= Narrativity =

Narrativity is the extent to which media tells a story, which is a storyteller's account of an event or a sequence of events leading to a transition from an initial state to a later state or outcome. There are four theoretical foundations of narrativity, represented by the notions of
1. narrative content,
2. narrative discourse,
3. narrative transportation, and
4. narrative persuasion.
Narrative content and discourse are the linguistic antecedents of narrativity. Narrative content reflects the linear sequence of events as characters live through them—that is, the backbone and structure describing who did what, where, when, and why. Narrative discourse represents how the story is told—that is, storytellers' use of literary devices to expand on the narrative content, such as emotional change over the course of the story line and sequencing of events to create drama. Narrative transportation is the engrossing, transformational experience of being swept away by a story. Narrative persuasion is the effect of narrative transportation, which manifests itself in story receivers' positive attitudes toward the story, story-consistent attitudes toward the experience described therein, and story-consistent intentions. The higher the quality of narrative content and discourse in a text, the greater its narrativity and its real-world implications, such as narrative transportation and persuasion, as van Laer, Escalas, Ludwig, and van den Hende show.

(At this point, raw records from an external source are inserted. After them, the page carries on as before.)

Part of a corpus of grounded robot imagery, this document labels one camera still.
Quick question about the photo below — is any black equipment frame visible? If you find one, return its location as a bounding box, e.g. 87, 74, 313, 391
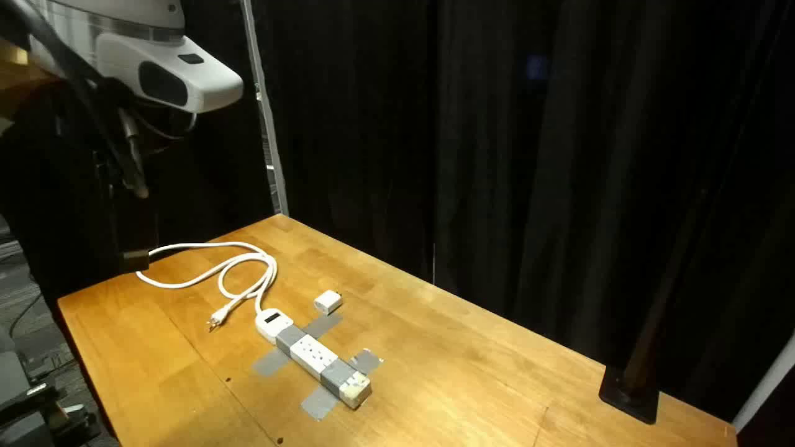
0, 325, 106, 447

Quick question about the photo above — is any black curtain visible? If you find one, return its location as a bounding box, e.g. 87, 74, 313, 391
175, 0, 795, 425

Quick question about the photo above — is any metal stand pole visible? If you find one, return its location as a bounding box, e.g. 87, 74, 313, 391
235, 0, 290, 219

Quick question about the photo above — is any white power cord with plug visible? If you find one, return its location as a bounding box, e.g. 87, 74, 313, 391
132, 240, 280, 336

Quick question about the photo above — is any white power strip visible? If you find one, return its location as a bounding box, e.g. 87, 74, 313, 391
253, 305, 374, 412

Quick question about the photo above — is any grey tape strip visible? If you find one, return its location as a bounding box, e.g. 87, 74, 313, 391
297, 345, 385, 422
247, 312, 345, 380

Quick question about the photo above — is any black upright post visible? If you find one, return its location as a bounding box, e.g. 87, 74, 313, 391
596, 246, 666, 428

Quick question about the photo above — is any white charger head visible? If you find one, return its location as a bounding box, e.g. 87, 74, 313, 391
313, 289, 348, 318

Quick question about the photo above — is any white upright pole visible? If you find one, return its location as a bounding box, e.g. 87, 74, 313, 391
730, 329, 795, 435

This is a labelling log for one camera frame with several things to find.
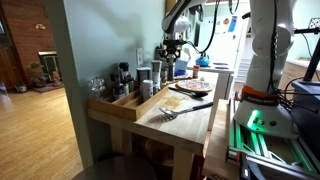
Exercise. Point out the beige kitchen cabinet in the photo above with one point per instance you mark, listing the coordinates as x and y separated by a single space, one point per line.
293 71

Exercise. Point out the black stand pole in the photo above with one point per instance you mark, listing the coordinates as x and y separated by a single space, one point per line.
313 63

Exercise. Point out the green cap spice jar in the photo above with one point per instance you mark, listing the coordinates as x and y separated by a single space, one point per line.
163 77

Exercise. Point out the fireplace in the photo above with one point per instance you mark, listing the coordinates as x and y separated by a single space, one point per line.
50 65

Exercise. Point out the blue fridge note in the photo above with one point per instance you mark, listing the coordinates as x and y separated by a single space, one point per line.
232 24

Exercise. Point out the white refrigerator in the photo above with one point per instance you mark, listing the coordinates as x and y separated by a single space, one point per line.
220 43

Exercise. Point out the black dumbbell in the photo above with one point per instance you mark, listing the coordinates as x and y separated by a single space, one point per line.
124 70

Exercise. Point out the wooden tray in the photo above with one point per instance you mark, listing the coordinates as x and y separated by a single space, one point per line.
116 111

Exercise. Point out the dark bottle black cap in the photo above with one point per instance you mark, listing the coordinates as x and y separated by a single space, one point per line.
116 87

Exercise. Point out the grey canister black lid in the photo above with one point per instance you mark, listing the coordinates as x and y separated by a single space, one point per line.
143 73

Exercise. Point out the white tissue paper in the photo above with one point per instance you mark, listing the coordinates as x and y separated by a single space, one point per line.
184 55

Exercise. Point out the green potted plant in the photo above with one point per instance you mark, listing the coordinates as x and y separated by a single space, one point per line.
36 75

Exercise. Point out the black plastic spoon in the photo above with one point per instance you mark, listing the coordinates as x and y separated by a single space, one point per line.
196 94

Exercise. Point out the small white plant pot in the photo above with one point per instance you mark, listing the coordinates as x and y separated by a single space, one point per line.
20 87

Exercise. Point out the tall white lidded container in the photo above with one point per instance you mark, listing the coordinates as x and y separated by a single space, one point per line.
156 71

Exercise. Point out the white wall outlet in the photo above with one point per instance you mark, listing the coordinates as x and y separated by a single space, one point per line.
139 56

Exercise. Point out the small dark label spice jar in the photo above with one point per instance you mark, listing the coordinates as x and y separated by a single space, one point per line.
156 90

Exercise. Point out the red cap spice jar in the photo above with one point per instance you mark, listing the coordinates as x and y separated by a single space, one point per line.
196 71

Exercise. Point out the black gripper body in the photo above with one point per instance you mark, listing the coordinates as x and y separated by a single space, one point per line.
171 46

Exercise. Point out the blue kettle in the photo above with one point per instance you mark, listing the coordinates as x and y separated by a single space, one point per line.
202 61

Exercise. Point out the clear glass jar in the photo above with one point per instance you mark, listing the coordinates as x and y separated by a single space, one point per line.
96 87

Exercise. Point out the white wall ornament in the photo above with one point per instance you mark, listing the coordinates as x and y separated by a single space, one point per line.
40 26

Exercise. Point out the blue box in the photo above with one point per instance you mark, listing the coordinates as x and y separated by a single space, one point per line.
180 68

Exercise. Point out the black control box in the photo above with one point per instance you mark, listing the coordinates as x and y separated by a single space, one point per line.
306 110

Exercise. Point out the white spice jar silver cap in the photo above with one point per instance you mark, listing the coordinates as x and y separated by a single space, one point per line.
147 90

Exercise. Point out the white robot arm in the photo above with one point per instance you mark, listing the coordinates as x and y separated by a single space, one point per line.
270 66

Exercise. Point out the aluminium frame rail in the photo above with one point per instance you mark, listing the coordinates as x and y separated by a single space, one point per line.
266 146

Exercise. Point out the small black cap bottle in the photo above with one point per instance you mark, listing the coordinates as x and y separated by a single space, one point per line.
130 84

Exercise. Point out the colourful floral plate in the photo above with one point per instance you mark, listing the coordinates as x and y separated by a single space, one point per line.
195 85

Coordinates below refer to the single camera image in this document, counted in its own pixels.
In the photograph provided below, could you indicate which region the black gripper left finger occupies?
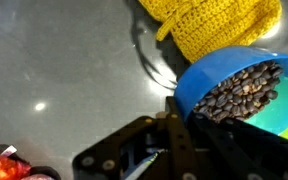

== The theory of narrativity ==
The extent to which story receivers experience narrative transportation and are "lost" in the narrative world depends on the level of narrativity of a text. Narratologists distinguish two components of narrativity: content and discourse. The difference between narrative content and narrative discourse is the difference between what is conveyed and how it is conveyed. The features of narrative content align with the structural components of a story (i.e., characters and events). Literary devices, which grant storytellers the power to frame the narrative, are associated with narrative discourse. Variations in these narrative elements affect transportation into the narrative and subsequent persuasion, as the theory of narrativity proposes.